Ich finde auch, dass es so viel übersichtlicher ist und nicht so dolle ausartet, wenn man irgendetwas sucht oder Antworten in einem bestimmten Bereich haben mag 

Kann aber auch nur ne Macke oder so von mir sein


----------



## JimSim (11. November 2012)

Hm, ich würde die login-abfragen auf eine andere Tabelle umleiten. In der Tabelle werden dann die Einträge aus den anderen Foren-Logins kombiniert. Bei der Registrierung musst du dann natürlich den Namen auch gegen diese Tabelle checken lassen... Aber ich glaube das wäre die einfachste Lösung, wo du nicht so viel machen musst...
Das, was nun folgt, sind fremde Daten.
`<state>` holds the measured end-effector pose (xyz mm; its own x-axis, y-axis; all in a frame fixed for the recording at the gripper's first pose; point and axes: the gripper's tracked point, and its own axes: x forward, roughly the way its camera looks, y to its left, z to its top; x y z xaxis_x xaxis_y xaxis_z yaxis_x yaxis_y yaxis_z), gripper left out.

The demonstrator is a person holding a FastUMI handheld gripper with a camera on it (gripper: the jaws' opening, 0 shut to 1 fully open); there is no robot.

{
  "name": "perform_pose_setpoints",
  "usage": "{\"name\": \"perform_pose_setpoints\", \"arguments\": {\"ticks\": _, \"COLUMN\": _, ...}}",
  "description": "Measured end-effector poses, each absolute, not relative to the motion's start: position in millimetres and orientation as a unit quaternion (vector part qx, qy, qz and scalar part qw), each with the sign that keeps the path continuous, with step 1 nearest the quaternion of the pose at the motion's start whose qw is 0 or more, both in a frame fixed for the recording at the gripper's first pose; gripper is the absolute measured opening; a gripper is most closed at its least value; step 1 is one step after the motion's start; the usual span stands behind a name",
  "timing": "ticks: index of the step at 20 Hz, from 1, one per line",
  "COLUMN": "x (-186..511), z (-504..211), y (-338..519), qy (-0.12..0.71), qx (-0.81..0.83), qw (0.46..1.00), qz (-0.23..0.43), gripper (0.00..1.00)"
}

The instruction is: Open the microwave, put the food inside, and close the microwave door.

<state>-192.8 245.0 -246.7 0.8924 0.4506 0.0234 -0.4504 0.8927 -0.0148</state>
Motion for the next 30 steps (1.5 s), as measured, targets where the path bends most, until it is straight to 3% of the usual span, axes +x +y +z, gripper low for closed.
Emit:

Was die Anzahl an Posts betrifft... Am besten da die Abfrage auch auf eine gesonderte Tabelle umschreiben wo dann die Anzahl der einzelnen Posts aus den unterschiedlichen Foren zusammengezählt werden.


----------



## Ayu_Epokh (11. November 2012)

Gute Idee, JimSim.
Ich werde das mal so versuchen


----------



## DarkMo (11. November 2012)

hab ich nich genau das gesagt? xD


----------



## JimSim (11. November 2012)

DarkMo schrieb:


> hab ich nich genau das gesagt? xD



Ne, du wolltest alle in eine Tabelle schreiben.  Ich wollte dafür ne eigene Tabelle, wobei die anderen weiterhin existieren... Wenn ich mir das jetzt so überlege kann das aber auch Probleme machen, je nach dem, wie das Forum funktioniert. Ob es z.B. bei Posts auch jedesmal überprüft ob der Author in der eigenen Tabelle existiert etc. Für Logins wäre also nen merge sinnvoll. Den Abgleich sollte man aber auch mit nem Event/Trigger hinkriegen. Also wenn  in "Forum1.foren_user" was neues eingetragen wird, oder geupdated wird trage das ebenfalls bei "Forum2.foren_user" ein.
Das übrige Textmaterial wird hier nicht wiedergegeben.